→ **WHAT THE TASK ASKS**
Copy out, from the entries below, each line holding the string "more".

[Stored data]
=-=-=
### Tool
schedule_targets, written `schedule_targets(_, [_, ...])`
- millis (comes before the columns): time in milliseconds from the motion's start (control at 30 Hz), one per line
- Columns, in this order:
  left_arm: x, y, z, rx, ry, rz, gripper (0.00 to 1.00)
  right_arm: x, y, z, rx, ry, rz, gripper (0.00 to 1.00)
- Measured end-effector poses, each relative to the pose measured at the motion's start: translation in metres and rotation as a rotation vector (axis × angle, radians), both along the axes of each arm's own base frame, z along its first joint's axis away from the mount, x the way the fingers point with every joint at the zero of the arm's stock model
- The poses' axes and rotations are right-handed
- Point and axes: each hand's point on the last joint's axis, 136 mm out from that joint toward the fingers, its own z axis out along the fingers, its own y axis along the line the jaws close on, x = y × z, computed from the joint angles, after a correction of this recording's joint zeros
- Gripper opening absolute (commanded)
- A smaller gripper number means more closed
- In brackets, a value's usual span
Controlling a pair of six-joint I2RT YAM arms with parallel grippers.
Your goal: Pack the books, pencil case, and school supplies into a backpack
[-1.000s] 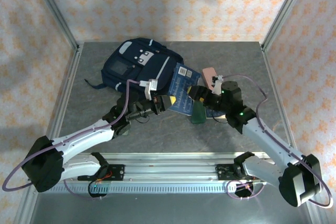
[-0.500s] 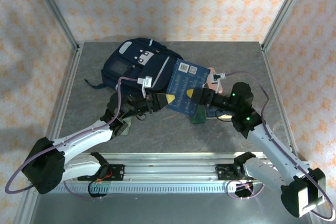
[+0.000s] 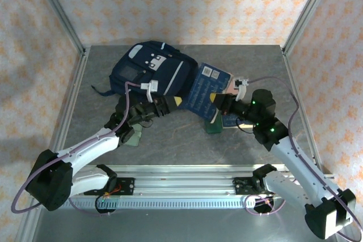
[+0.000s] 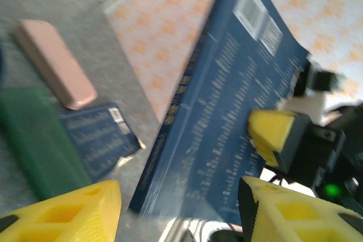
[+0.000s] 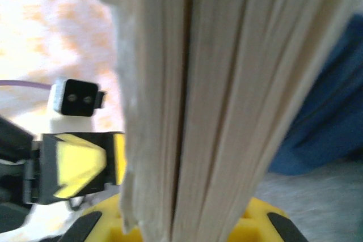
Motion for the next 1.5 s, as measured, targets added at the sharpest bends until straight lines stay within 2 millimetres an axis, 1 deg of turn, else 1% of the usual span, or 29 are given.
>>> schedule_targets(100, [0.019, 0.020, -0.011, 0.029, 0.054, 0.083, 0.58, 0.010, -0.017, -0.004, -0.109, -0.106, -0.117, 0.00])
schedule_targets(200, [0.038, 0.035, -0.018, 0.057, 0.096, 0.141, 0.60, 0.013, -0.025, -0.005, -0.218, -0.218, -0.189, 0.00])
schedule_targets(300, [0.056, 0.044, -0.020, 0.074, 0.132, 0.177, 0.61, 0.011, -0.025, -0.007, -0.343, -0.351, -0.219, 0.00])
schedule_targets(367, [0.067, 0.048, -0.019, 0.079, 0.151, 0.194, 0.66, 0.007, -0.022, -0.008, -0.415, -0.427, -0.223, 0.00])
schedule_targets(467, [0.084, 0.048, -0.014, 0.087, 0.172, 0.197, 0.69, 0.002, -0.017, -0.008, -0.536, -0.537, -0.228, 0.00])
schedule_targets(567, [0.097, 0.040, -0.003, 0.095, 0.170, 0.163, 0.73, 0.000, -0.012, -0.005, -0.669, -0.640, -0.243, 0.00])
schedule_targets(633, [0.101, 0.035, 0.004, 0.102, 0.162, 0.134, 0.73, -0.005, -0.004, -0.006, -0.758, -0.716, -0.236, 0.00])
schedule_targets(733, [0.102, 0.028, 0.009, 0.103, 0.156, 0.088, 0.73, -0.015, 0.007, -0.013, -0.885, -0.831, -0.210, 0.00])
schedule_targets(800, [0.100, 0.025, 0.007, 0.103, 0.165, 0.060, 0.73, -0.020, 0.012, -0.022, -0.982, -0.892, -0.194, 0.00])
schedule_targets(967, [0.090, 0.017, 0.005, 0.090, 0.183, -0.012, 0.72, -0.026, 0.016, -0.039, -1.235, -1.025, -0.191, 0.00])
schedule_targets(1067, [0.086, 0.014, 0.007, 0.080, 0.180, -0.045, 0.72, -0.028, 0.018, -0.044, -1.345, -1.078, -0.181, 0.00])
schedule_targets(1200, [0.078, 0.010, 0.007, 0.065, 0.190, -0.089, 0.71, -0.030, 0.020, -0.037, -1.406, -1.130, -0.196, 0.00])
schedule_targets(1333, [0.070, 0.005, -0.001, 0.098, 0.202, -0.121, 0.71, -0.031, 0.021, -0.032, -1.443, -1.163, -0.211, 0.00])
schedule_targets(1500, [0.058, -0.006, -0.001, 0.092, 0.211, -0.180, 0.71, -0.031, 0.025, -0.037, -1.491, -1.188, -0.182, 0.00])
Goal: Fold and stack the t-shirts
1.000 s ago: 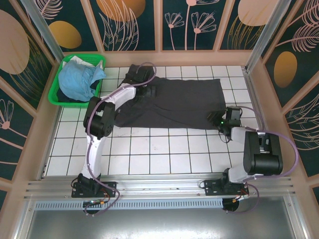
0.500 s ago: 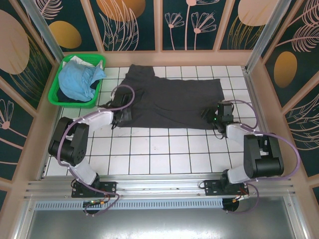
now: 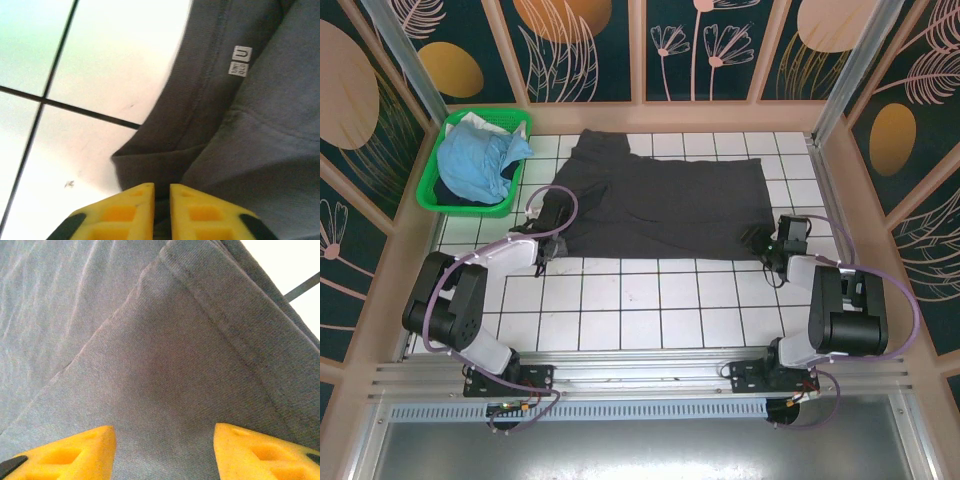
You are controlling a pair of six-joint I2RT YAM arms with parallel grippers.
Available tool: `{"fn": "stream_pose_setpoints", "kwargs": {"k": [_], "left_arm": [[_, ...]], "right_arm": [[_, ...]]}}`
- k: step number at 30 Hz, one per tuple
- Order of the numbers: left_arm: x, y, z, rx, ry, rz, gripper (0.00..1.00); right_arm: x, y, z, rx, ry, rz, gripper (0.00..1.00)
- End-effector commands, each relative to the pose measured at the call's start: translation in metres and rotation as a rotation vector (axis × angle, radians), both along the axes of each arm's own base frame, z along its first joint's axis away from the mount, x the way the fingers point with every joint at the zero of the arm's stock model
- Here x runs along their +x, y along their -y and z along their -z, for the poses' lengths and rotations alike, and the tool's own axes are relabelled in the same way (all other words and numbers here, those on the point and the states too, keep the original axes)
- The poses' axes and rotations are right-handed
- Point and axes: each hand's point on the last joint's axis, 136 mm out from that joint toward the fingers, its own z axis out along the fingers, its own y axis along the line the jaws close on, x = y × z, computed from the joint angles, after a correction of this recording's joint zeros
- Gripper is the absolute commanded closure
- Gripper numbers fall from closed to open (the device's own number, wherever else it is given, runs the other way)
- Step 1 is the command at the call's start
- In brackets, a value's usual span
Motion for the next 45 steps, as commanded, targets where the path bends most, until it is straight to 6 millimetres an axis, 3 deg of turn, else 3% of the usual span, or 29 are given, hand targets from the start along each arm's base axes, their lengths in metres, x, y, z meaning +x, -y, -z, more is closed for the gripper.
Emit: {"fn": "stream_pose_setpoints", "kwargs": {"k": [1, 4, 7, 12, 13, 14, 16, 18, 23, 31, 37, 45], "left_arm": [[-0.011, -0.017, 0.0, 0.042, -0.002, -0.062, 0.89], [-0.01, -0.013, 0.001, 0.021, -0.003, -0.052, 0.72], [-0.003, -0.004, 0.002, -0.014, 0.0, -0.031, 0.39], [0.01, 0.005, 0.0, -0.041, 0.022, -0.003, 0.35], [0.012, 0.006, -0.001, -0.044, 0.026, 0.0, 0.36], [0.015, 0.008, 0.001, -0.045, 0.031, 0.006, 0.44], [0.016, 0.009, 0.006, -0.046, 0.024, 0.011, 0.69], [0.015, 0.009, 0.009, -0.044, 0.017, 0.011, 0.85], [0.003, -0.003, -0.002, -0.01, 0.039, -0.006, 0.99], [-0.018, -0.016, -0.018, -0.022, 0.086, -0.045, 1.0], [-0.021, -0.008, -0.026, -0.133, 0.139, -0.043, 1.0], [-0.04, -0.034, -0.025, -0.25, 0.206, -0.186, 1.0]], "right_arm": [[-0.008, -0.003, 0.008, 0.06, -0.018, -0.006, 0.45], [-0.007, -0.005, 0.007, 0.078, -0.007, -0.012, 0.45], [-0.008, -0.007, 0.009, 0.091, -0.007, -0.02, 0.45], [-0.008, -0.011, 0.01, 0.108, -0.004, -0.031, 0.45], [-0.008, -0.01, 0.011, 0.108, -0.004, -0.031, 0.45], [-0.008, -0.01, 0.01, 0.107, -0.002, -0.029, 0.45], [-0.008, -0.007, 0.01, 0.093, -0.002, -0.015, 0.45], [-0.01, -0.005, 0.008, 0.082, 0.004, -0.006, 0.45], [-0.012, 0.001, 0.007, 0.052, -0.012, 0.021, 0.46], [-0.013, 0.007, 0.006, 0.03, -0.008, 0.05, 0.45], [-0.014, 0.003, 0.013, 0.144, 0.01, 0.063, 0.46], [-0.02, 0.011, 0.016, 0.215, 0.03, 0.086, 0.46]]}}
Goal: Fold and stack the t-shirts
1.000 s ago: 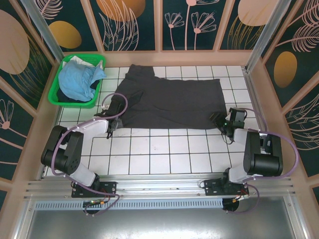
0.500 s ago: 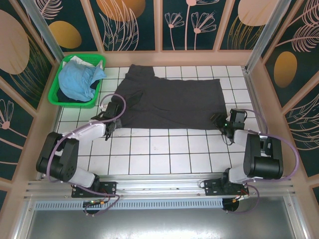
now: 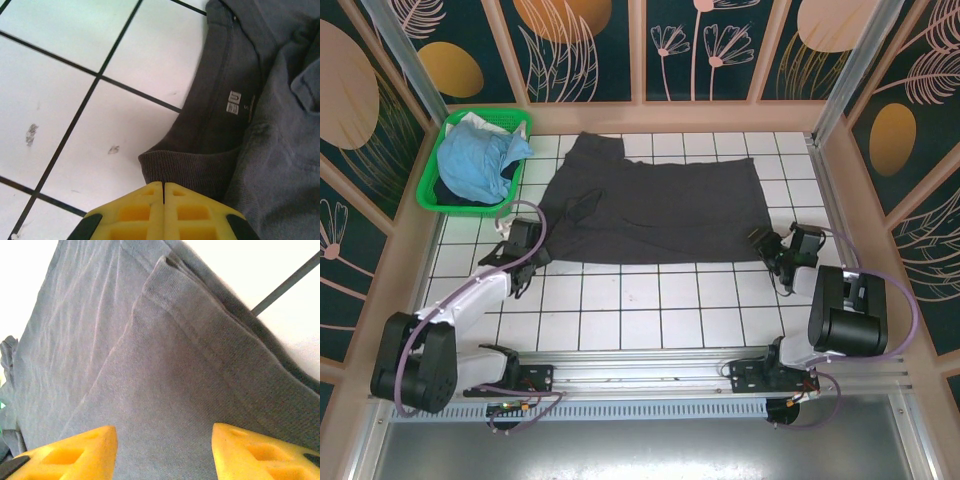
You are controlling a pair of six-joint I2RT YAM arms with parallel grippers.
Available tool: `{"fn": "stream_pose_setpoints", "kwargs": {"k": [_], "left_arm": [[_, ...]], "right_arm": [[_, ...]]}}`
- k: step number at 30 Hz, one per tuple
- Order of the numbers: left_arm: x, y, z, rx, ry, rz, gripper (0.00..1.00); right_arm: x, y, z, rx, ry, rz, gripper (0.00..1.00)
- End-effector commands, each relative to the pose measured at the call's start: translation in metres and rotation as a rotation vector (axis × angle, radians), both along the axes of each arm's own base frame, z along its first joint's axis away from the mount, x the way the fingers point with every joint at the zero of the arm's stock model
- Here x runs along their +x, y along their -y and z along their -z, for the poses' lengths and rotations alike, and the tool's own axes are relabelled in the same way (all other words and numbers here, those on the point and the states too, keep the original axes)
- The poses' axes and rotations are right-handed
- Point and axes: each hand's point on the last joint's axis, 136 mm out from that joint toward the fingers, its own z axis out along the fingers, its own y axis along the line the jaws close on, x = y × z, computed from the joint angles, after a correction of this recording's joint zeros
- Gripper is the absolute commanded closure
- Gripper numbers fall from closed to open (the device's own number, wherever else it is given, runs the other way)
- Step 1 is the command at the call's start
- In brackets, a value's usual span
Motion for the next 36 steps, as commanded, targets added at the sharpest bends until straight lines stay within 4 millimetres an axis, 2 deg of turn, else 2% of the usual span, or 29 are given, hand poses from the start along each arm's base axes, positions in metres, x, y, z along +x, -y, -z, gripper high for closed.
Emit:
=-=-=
→ **REPLY**
- A smaller gripper number means more closed
Motion for the next 45 steps, as commanded, targets where the path bends most, until it is straight to 6 millimetres an axis, 3 deg of turn, else 3% of the usual span, or 29 are given, hand targets from the start along each arm's base axes, their lengths in metres, x, y, z meaning +x, -y, -z, more is closed for the gripper.

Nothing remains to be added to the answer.